GO terms are divided into Biological Process (BP), Molecular Function (MF) and Cellular Component (CC), which can be analysed separately or together depending on the biological question.
The enrichGO() and gseGO() functions in clusterProfiler allow users to perform ORA and GSEA using the GO database directly.
GO testing results highlight gene sets or pathways that are overrepresented in your dataset, allowing interpretation of downregulated or upregulated genes.

KEGG pathway analysis helps link DEGs to functional biological pathways.
Both ORA (enrichKEGG) and GSEA-style (gseKEGG) methods provide complementary insights.
pathview enables visual interpretation of pathway-level expression changes.

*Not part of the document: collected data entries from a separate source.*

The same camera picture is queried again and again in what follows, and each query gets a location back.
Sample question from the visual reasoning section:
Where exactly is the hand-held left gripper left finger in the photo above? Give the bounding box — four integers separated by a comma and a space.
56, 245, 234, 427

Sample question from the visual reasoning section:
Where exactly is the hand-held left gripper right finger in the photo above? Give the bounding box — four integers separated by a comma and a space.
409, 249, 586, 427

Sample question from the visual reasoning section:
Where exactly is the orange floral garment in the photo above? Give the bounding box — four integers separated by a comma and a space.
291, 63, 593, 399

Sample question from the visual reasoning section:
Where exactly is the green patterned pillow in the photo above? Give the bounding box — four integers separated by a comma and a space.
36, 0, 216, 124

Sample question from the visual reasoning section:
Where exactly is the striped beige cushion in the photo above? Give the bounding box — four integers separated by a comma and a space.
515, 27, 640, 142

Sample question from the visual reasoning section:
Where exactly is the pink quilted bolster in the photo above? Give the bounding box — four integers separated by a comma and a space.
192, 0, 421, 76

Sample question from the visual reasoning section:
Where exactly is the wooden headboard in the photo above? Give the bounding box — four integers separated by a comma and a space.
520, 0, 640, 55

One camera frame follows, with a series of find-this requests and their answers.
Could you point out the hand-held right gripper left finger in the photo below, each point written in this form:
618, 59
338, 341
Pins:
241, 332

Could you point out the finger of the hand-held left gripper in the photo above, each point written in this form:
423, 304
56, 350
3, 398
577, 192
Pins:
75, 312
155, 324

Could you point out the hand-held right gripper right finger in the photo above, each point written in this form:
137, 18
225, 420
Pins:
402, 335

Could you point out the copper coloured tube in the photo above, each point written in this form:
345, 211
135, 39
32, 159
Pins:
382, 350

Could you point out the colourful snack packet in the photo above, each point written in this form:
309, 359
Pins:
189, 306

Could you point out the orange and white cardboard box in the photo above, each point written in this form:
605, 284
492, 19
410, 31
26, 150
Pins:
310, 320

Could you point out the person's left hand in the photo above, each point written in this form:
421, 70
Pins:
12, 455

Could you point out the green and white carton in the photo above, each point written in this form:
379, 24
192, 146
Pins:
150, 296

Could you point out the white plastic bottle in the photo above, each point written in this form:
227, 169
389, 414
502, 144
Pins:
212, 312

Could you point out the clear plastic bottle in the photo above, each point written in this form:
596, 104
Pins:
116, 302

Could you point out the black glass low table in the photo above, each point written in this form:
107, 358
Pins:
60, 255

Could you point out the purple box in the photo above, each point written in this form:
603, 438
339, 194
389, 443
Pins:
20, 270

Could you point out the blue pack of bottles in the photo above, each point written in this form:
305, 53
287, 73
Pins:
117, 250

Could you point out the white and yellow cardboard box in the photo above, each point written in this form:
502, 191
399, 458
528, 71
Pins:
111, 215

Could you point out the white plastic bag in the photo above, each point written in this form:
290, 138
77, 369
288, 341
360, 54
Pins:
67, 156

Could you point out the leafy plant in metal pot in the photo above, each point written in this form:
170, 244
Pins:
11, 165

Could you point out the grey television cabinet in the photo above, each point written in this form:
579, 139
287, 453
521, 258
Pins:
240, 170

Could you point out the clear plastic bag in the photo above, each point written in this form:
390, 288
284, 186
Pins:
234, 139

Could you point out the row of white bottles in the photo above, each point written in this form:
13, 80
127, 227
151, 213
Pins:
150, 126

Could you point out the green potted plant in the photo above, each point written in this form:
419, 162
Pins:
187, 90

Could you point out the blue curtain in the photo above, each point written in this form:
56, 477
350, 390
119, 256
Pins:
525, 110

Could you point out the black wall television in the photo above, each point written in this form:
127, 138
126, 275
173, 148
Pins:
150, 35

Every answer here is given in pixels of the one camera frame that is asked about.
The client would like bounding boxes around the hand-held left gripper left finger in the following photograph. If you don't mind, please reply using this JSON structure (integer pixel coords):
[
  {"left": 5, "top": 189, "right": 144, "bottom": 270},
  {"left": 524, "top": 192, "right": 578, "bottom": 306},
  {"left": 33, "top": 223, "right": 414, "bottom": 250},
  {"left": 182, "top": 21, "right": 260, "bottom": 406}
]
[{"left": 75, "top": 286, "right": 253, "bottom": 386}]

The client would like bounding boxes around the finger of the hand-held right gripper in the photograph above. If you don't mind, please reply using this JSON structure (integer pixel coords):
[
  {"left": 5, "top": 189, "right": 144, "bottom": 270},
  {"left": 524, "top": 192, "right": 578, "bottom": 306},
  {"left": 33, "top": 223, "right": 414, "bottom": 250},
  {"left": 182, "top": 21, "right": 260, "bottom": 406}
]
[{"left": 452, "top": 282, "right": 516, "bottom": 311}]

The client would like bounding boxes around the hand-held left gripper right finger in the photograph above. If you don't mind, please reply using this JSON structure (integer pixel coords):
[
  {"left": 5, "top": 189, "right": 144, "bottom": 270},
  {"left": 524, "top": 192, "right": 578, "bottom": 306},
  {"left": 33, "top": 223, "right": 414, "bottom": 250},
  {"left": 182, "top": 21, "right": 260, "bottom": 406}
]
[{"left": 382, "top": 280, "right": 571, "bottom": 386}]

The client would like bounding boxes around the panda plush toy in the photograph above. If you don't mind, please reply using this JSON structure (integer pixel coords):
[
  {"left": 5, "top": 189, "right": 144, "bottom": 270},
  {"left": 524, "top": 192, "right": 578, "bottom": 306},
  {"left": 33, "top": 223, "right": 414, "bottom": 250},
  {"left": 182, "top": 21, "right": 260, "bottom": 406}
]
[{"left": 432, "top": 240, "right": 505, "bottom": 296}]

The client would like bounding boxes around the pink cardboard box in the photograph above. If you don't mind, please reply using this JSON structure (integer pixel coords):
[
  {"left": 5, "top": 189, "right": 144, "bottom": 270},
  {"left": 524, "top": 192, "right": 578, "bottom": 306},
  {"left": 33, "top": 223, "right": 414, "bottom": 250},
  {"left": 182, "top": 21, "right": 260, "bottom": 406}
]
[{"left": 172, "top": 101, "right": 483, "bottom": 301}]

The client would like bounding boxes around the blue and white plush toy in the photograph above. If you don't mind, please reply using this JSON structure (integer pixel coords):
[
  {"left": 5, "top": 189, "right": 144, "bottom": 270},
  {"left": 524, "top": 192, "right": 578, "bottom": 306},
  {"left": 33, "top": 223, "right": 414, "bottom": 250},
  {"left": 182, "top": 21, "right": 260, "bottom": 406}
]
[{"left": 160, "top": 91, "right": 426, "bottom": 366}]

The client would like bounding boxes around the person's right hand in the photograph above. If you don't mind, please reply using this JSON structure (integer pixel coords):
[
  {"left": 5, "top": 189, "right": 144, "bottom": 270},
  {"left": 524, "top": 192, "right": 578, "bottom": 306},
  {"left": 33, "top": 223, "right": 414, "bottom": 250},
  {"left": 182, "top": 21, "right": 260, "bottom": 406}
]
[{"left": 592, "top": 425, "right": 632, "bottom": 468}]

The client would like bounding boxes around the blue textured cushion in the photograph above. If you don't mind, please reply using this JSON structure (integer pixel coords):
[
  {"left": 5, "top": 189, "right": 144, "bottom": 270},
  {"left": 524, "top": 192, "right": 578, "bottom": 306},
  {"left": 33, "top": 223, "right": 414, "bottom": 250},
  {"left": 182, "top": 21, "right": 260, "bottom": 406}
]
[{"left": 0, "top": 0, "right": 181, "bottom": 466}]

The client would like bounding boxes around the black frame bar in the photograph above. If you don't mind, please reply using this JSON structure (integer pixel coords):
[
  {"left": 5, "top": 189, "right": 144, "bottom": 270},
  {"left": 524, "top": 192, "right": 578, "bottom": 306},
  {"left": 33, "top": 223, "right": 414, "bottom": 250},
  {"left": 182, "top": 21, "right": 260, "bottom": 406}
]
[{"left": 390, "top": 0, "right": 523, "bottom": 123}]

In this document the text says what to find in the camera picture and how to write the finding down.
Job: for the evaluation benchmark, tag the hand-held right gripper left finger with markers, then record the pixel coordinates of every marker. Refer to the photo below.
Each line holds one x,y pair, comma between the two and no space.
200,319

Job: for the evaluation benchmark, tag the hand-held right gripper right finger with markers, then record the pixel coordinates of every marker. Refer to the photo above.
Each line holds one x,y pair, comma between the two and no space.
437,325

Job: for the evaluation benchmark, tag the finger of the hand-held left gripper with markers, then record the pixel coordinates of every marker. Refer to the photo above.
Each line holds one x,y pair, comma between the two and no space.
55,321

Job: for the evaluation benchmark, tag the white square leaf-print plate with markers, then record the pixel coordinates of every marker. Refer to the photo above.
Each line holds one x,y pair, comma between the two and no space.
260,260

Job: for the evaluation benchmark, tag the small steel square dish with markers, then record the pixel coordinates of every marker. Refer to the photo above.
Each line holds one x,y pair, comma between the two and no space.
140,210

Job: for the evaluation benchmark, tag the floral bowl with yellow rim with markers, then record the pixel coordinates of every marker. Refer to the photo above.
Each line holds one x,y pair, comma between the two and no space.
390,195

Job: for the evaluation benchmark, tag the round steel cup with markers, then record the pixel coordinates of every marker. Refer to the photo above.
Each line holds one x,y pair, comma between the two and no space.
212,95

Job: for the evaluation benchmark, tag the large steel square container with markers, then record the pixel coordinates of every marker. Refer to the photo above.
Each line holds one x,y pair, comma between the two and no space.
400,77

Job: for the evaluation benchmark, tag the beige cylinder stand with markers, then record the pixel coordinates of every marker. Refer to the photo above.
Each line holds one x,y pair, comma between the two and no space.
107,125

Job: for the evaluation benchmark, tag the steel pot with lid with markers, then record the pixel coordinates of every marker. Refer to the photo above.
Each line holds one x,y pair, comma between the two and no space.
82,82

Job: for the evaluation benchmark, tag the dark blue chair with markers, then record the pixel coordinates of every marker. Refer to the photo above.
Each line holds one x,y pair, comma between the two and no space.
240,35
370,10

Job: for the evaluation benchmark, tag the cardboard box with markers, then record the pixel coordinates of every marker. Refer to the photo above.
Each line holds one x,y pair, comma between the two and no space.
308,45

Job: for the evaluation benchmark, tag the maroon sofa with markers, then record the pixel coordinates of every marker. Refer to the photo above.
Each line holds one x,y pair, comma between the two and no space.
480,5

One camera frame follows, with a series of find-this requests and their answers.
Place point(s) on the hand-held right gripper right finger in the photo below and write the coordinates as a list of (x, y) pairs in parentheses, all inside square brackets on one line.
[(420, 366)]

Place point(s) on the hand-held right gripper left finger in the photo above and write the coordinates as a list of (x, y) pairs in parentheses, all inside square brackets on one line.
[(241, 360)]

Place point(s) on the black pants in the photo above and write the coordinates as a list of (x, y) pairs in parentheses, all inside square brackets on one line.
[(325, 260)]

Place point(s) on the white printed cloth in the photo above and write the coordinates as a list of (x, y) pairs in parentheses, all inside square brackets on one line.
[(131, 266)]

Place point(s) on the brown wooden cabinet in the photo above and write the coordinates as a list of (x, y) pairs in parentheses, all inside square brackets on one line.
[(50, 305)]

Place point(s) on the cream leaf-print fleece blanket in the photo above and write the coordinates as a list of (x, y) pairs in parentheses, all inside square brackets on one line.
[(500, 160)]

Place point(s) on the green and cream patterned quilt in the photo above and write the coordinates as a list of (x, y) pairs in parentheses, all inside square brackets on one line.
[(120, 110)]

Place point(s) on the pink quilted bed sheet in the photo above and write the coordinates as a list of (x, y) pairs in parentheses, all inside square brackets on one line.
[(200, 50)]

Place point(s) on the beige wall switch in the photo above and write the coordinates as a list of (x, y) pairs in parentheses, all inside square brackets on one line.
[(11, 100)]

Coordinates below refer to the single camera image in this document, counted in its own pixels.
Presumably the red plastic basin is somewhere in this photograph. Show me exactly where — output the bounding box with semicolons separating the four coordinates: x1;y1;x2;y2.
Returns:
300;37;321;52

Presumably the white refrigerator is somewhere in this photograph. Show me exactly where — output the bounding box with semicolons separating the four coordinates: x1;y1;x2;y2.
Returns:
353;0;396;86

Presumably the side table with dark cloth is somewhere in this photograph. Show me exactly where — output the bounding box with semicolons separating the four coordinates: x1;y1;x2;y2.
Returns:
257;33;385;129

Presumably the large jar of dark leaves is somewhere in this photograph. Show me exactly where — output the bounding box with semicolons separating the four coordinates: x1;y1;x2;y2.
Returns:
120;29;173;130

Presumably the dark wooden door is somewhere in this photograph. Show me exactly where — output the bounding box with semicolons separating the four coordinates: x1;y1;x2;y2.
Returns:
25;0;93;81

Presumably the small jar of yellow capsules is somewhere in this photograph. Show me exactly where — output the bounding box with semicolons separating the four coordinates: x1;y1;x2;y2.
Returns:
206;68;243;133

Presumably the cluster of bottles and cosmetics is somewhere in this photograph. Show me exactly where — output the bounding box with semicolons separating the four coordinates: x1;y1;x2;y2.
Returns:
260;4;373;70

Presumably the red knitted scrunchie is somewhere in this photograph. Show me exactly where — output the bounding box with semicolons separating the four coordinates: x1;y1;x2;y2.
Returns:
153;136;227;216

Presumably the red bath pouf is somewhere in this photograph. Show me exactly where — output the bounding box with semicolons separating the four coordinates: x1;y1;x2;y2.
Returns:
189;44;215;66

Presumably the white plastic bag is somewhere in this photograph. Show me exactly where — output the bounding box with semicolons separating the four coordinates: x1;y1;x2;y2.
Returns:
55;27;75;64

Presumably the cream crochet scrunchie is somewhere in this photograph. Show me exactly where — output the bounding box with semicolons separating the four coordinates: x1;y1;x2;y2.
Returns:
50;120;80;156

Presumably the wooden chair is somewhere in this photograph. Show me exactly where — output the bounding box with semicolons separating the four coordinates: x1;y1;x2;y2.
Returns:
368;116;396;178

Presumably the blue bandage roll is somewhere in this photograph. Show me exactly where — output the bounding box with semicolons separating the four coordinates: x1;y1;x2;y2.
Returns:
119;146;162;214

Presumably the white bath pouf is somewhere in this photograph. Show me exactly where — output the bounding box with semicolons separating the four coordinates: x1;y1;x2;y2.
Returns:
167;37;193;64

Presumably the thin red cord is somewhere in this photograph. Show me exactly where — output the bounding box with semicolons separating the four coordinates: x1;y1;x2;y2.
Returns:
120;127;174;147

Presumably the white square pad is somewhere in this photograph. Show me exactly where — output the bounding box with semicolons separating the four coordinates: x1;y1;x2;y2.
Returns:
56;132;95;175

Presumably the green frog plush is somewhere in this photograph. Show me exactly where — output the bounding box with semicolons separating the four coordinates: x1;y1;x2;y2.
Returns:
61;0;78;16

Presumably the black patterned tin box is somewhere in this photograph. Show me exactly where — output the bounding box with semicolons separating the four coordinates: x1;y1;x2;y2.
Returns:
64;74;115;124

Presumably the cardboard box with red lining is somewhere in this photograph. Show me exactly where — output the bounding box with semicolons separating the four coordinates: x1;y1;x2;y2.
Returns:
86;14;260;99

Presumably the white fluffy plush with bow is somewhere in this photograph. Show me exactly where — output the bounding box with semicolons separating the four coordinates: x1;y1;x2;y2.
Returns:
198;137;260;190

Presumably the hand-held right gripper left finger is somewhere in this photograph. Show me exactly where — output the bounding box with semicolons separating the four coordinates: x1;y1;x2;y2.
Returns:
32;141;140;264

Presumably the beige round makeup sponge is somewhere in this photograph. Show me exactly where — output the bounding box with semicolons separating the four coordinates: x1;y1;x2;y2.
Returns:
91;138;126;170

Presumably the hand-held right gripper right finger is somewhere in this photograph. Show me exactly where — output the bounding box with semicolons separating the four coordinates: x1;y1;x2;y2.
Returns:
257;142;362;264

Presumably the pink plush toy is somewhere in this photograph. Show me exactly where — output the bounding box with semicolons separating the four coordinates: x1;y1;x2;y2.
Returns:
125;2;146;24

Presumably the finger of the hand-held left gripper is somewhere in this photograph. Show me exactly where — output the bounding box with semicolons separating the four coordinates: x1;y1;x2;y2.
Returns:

GSEA evaluates enrichment across a ranked list of all genes, not just a subset of significant ones.
The fgsea package provides a fast implementation of GSEA suitable for large RNA-seq datasets.
A positive NES indicates enrichment among up-regulated genes, while a negative NES indicates enrichment among down-regulated genes.
plotGseaTable() and plotEnrichment() help visualise how pathways behave across the ranked gene list.
Compared with clusterProfilers GSEA functions, fgsea focuses on speed and flexibility, while clusterProfiler provides tighter integration with specific databases (e.g., GO, KEGG) and additional plotting helpers.

RegEnrich helps identify potential regulatory drivers (e.g. TFs) behind observed gene expression changes.
The package’s built-in TF dataset (data(TFs)) is human-specific and not suitable for mouse RNA-seq analysis.
For mouse data, a mouse-specific TF list (e.g. from TcoF-DB) must be supplied via the reg argument.
A RegenrichSet object requires: an expression matrix, sample metadata, a regulator list, and a design/contrast specification.

STRINGdb links your genes to protein–protein interaction networks from the STRING database.
Mapping from gene IDs (e.g. ENTREZ) to STRING IDs is a crucial first step.
Network visualisation can reveal modules of interconnected DE genes that may not be obvious from lists or tables.
STRING provides its own functional enrichment, which can complement results from clusterProfiler and fgsea.

Enrichment methods help translate gene-level changes into biological meaning.
Different tools (ORA, GSEA, network-based methods) answer different but complementary questions.
Combining methods provides stronger and more interpretable biological insights.
Functional enrichment is an essential component of any RNA-seq analysis workflow.